**REQUIRED WORK:**
Retype the material that follows exactly, limited to the lines from the one with "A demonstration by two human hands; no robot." through the one with "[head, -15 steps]", and keep out all pictures.

**RECORDS:**
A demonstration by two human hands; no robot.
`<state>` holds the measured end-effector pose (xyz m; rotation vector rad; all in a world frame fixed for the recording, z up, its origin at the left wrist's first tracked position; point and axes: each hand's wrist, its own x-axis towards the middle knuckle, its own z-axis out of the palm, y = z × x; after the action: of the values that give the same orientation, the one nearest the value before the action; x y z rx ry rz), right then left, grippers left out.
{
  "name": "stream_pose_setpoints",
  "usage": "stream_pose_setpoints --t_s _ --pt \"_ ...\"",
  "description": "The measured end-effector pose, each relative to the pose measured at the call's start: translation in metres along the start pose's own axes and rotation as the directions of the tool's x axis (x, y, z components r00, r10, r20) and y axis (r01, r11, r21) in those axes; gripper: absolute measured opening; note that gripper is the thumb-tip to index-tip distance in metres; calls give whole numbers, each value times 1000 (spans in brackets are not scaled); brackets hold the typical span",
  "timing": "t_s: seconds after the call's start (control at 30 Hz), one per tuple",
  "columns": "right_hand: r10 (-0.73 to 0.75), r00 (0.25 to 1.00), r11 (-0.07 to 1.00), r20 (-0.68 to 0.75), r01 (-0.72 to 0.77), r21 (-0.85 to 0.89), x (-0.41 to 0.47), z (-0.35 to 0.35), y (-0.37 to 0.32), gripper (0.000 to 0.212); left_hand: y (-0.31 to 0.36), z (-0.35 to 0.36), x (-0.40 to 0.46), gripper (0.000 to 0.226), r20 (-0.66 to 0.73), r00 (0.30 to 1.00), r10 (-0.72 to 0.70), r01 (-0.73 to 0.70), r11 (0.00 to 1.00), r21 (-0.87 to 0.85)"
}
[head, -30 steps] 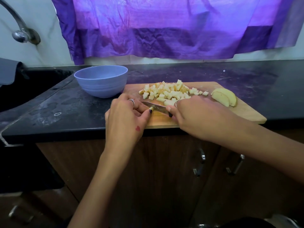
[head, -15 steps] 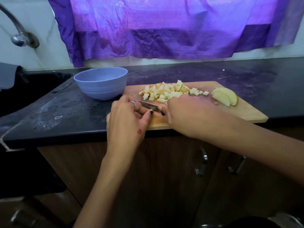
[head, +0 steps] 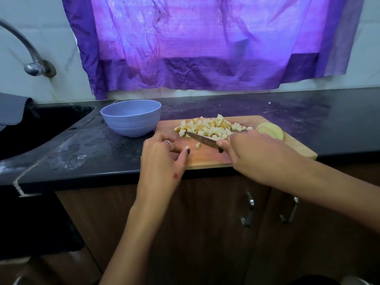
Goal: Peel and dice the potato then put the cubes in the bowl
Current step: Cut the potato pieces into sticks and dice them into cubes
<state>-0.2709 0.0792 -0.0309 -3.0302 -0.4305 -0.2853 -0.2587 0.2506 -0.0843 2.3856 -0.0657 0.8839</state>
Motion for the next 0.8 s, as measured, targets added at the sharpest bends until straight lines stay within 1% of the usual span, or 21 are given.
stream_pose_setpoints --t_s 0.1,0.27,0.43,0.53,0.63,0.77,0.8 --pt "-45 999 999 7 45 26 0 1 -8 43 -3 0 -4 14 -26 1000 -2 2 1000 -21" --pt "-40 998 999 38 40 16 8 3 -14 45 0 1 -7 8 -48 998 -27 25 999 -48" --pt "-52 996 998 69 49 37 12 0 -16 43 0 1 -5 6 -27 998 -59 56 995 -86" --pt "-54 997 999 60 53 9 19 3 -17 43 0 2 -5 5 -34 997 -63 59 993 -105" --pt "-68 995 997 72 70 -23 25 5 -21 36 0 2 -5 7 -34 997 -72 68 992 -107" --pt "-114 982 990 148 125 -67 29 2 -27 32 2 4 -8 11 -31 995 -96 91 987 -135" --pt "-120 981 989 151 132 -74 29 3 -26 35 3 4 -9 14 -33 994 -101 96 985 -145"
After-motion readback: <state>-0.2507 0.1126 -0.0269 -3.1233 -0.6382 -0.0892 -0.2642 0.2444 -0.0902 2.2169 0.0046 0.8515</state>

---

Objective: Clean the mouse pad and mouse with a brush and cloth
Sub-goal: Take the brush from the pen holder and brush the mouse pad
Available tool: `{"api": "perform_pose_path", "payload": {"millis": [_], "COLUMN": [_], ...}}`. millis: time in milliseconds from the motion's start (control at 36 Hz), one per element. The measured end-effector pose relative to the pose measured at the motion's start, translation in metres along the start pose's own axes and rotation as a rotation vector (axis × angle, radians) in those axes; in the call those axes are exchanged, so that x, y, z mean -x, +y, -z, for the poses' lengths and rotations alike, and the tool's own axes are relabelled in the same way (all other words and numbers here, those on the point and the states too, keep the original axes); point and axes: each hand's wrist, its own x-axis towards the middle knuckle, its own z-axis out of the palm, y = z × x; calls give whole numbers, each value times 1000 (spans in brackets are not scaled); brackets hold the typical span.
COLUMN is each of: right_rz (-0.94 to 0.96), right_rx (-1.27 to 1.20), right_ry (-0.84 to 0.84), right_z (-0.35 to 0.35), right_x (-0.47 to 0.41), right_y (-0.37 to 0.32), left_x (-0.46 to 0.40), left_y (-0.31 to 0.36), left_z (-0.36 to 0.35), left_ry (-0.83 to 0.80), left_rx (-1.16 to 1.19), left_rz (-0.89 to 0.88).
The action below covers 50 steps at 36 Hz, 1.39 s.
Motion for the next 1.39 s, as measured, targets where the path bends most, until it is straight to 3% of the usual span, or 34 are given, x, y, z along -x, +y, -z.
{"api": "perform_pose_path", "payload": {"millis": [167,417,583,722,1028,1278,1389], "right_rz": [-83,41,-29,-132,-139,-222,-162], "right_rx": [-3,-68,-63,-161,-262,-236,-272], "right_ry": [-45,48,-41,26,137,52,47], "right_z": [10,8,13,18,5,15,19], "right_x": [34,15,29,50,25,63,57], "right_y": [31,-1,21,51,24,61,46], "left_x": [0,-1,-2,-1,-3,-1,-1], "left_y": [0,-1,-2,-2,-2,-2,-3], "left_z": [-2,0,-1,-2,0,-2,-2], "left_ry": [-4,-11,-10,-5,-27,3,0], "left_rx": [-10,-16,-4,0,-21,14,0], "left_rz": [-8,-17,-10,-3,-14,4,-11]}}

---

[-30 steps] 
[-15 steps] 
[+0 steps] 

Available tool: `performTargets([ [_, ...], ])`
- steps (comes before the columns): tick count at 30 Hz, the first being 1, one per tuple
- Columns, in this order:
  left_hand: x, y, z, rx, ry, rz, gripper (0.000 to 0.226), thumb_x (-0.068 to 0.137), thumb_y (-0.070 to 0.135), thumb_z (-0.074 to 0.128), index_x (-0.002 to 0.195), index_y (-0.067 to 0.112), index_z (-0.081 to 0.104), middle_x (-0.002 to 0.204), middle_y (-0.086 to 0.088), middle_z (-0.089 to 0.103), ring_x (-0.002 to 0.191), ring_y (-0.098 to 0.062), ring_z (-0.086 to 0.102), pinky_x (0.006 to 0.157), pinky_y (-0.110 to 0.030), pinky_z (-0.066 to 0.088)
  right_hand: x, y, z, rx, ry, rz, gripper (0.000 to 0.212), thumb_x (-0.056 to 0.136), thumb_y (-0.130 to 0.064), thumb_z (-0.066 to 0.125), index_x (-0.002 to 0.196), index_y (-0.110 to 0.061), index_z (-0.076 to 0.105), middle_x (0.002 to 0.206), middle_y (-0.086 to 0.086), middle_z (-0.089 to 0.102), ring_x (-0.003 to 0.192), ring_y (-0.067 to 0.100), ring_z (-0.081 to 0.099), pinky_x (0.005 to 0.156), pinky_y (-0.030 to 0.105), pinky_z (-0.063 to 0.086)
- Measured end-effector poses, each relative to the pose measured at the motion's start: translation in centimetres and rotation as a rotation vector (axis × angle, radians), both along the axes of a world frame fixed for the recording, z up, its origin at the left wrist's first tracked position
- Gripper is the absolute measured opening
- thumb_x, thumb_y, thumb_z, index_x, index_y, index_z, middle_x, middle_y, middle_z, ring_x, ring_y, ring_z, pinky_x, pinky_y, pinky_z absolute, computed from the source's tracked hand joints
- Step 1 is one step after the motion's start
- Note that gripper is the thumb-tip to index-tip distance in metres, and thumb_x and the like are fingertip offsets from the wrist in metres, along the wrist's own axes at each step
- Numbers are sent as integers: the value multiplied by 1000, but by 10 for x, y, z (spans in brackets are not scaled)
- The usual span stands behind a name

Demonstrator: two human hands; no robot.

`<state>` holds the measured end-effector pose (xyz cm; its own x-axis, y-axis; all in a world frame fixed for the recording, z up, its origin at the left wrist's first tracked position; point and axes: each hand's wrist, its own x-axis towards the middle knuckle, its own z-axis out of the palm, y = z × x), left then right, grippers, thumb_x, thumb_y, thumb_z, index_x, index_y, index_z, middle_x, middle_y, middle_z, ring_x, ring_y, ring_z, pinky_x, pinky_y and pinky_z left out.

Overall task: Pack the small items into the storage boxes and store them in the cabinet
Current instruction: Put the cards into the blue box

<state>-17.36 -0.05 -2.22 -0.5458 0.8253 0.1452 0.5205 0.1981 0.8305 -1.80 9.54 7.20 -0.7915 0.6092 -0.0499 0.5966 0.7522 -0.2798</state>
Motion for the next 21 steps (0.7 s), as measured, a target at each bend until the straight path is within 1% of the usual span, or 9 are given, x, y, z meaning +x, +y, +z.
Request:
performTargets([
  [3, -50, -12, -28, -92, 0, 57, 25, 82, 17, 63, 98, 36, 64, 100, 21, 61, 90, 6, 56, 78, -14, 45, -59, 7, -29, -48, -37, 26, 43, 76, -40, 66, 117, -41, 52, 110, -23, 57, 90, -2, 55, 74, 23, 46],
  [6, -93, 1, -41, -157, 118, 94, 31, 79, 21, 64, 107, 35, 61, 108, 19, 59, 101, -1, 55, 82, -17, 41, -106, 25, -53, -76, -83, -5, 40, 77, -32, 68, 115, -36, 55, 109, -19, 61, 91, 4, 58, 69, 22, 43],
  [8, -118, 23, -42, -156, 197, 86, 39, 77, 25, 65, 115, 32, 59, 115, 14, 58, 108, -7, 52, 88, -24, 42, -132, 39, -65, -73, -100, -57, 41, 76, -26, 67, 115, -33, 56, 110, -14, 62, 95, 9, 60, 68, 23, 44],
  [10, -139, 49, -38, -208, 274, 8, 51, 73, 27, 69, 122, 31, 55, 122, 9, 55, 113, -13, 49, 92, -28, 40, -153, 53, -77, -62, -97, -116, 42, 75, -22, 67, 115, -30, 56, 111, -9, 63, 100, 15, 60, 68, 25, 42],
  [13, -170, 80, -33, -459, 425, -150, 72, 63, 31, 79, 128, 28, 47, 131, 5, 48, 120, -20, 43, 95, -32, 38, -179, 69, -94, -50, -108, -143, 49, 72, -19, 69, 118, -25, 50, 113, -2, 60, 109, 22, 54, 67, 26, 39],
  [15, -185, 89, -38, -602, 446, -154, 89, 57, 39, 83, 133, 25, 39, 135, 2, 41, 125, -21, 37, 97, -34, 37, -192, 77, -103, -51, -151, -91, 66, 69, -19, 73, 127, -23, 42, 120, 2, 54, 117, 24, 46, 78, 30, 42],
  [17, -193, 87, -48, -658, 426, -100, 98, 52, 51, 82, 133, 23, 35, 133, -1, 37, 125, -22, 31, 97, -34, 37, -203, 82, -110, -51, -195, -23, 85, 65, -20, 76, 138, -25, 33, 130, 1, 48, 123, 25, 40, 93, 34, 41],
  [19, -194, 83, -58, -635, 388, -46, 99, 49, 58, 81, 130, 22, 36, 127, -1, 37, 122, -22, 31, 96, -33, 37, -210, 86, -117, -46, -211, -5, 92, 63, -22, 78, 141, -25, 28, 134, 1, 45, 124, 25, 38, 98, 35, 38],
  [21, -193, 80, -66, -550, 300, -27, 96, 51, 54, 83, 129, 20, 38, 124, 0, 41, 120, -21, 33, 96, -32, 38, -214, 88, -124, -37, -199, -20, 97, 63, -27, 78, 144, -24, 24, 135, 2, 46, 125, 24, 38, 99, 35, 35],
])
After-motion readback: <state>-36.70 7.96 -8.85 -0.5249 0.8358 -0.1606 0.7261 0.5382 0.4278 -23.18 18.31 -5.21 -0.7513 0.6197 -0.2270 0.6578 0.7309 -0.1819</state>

**SOLUTION BELOW:**
A demonstration by two human hands; no robot.
`<state>` holds the measured end-effector pose (xyz m; rotation vector rad; all in a world frame fixed for the recording, z up, its origin at the left wrist's first tracked position; point and axes: each hand's wrist, its own x-axis towards the middle knuckle, its own z-axis out of the palm, y = z × x; after the action: of the values that give the same orientation, the one nearest the value before the action; x y z rx ry rz), right then left, grippers left out.
{
  "name": "stream_pose_setpoints",
  "usage": "stream_pose_setpoints --t_s _ --pt \"_ ...\"",
  "description": "The measured end-effector pose, each relative to the pose measured at the call's start: translation in metres along the start pose's own axes and rotation as the directions of the tool's x axis (x, y, z components r00, r10, r20) and y axis (r01, r11, r21) in those axes; gripper: absolute measured opening; note that gripper is the thumb-tip to index-tip distance in metres; calls give whole numbers, each value times 1000 (spans in brackets are not scaled); brackets hold the typical span",
  "timing": "t_s: seconds after the call's start (control at 30 Hz), one per tuple",
  "columns": "right_hand: r10 (-0.73 to 0.75), r00 (0.25 to 1.00), r11 (-0.07 to 1.00), r20 (-0.68 to 0.75), r01 (-0.72 to 0.77), r21 (-0.85 to 0.89), x (-0.41 to 0.47), z (-0.35 to 0.35), y (-0.37 to 0.32), gripper (0.000 to 0.212); left_hand: y (-0.31 to 0.36), z (-0.35 to 0.36), x (-0.40 to 0.46), gripper (0.000 to 0.226), r20 (-0.66 to 0.73), r00 (0.30 to 1.00), r10 (-0.72 to 0.70), r01 (-0.73 to 0.70), r11 (0.00 to 1.00), r21 (-0.87 to 0.85)"
}
[head, -30 steps] 
[head, -15 steps] 

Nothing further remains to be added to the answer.